Per la Cpi, «sussistono fondati motivi per ritenere che la mancanza di cibo, acqua, elettricità e carburante, nonché di specifiche forniture mediche, abbia creato condizioni di vita tali da provocare la distruzione di parte della popolazione civile di Gaza, con conseguente morte di civili, compresi bambini, a causa di malnutrizione e disidratazione». È escluso il crimine di sterminio, tuttavia «la Camera ha ritenuto che vi siano fondati motivi per ritenere che il crimine contro l’umanità di omicidio sia stato commesso in relazione a queste vittime”. Ancora, si parla di «fondati motivi» per ritenere che il premier israeliano e il suo ex ministro della Difesa «abbiano una responsabilità penale per il crimine di guerra della fame come metodo di guerra».

Riguardo a Mohammed Deif, comandante militare dell’ala militare di Hams, le Brigate Qassam, in una dichiarazione separata dalla Corte spiegano di aver deciso «all’unanimità» di emettere il mandato di cattura «per presunti crimini contro l’umanità e crimini di guerra commessi sul territorio dello Stato di Israele e dello Stato di Palestina almeno a partire dal 7 ottobre 2023». Vale a dire, dal giorno dell’attacco contro località a sud di Israele, fino al sito in cui si stava svolgendo il festival musicale Supernova, insieme a villaggi e kibbutz. «I presunti crimini – aggiungono – includono il lancio di razzi sul territorio israeliano» e «gli attacchi che in quella giornata hanno ucciso almeno 1.139 persone», tra cui cittadini israeliani e stranieri.
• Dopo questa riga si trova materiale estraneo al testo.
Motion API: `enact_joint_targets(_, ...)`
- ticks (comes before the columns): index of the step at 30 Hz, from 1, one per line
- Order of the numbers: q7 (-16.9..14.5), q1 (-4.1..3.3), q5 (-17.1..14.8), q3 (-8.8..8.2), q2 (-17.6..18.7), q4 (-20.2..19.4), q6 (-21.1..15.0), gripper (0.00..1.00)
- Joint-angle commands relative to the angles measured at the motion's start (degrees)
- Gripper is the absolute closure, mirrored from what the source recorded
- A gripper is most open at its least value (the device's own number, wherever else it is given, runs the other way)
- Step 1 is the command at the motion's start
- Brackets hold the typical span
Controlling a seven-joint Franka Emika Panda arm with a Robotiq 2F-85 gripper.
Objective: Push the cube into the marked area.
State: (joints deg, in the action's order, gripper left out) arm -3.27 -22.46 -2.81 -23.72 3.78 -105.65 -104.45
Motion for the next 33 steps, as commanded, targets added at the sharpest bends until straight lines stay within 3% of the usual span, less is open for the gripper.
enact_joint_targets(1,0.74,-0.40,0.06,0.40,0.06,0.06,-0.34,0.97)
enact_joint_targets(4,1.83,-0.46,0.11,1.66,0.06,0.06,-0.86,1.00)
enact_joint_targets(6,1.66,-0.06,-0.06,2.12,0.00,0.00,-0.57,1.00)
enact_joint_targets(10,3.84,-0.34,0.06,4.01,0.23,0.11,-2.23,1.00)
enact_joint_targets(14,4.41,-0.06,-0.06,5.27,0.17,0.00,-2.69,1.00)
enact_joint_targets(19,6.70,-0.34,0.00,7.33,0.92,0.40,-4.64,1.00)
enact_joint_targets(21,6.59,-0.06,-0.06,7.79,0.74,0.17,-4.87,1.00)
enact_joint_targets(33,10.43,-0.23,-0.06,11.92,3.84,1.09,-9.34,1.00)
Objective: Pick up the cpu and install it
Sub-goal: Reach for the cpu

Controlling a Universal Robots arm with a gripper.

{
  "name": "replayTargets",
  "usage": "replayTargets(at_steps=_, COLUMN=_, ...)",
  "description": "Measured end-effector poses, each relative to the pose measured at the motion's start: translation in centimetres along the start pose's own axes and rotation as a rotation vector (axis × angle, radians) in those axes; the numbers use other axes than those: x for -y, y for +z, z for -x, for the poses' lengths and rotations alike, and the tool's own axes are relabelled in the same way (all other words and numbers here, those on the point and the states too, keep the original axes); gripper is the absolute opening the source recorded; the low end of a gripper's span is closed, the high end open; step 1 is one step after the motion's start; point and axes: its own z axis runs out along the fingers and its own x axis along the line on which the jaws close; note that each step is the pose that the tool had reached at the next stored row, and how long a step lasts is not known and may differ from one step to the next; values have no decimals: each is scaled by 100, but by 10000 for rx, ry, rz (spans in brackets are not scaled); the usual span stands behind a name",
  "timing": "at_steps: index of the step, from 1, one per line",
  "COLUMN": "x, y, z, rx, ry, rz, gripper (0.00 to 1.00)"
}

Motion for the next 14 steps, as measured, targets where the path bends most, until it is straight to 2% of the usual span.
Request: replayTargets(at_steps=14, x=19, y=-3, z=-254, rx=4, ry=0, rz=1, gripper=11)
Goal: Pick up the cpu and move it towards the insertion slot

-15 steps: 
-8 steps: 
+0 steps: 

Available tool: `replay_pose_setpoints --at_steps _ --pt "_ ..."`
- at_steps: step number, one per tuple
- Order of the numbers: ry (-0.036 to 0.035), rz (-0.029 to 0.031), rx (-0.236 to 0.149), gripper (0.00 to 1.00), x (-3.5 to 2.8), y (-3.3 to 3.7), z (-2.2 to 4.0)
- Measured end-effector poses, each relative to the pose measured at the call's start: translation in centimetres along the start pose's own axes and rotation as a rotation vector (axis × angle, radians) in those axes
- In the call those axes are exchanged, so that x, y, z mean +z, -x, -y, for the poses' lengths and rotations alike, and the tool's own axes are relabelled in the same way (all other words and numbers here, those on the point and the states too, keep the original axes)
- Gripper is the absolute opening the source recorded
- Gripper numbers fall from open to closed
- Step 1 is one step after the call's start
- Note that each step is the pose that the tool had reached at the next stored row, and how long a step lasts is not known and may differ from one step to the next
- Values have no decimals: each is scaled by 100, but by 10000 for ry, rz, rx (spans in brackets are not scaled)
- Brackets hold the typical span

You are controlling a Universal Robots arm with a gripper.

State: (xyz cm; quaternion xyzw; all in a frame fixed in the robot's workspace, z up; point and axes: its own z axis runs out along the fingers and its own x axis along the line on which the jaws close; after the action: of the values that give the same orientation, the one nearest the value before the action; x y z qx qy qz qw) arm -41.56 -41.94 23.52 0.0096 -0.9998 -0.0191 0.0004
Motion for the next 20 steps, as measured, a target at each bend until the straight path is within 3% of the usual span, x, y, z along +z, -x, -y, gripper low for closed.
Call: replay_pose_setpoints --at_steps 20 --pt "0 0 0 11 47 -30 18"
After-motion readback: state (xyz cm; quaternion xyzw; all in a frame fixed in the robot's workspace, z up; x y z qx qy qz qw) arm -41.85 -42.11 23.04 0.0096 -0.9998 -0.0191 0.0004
Quel giorno anche 244 persone sono state catturate e portate nella Striscia di Gaza, e a oggi circa un centinaio sono ancora ostaggio della fazione palestinese.

Immediata la reazione di Israele, con i due leader che parlano di «decisione antisemita», da parte della Corte dell’Aja, degna di «un nuovo processo Dreyfus», hanno dichiarato dall’ufficio di Netanyahu. Per Gallant, la Corte «mette sullo stesso piano Israele e Hamas, incoraggiando il terrorismo». Sul fronte opposto, Hamas – senza mai citare Deif – ha espresso invece apprezzamento per «il passo importante verso la giustizia».

Al fianco di Israele Stati Uniti – con l’amministrazione Biden che ha fatto sapere di «respingere categoricamente» la decisione della Cpi, non riconoscendone la giurisdizione su questa questione – e Argentina, il cui presidente Javier Milei ha dichiarato che così «si ignora il legittimo diritto di Israele a difendersi dagli attacchi costanti di Hamas e Hezbollah». Dall’Europa invece l’Alto rappresentante Ue per la politica estera Josep Borrell ha difeso i giudici dell’Aja, sottolineando che la loro «non è una decisione politica, ma la decisione di un tribunale che deve essere rispettata e applicata. La tragedia a Gaza deve finire», ha aggiunto, prima di ricordare che quella della Corte penale internazionale è una «decisione vincolante» per tutti i Paesi Ue.

In concreto, se uno dei ricercati dalla Corte dovesse entrare nel loro territorio, i 124 Stati parte della Cpi che hanno aderito allo Statuto di Roma sono infatti obbligati d eseguire il mandato d’arresto. Anche quando, come in questo caso, si tratta di un capo di governo. «Contiamo sulla loro cooperazione», ha affermato il procuratore Khan, che ha annunciato anche che il suo ufficio continua a indagare, viste «le segnalazioni di violenza crescente» e di altre violazioni del diritti internazionale umanitario ancora in corso a Gaza e in Cisgiordania.

Il ministro degli Esteri italiano Antonio Tajani ha assicurato che l’Italia «sostiene la Corte penale internazionale e valuterà insieme ai nostri alleati come comportarci insieme su questa vicenda». Anche il titolare della Difesa Guido Crosetto, che pure ritiene «sbagliata» la decisione della Corte, ha sostenuto che se Netanyahu e Gallant «venissero in Italia dovremmo arrestarli, perché noi rispettiamo il diritto internazionale».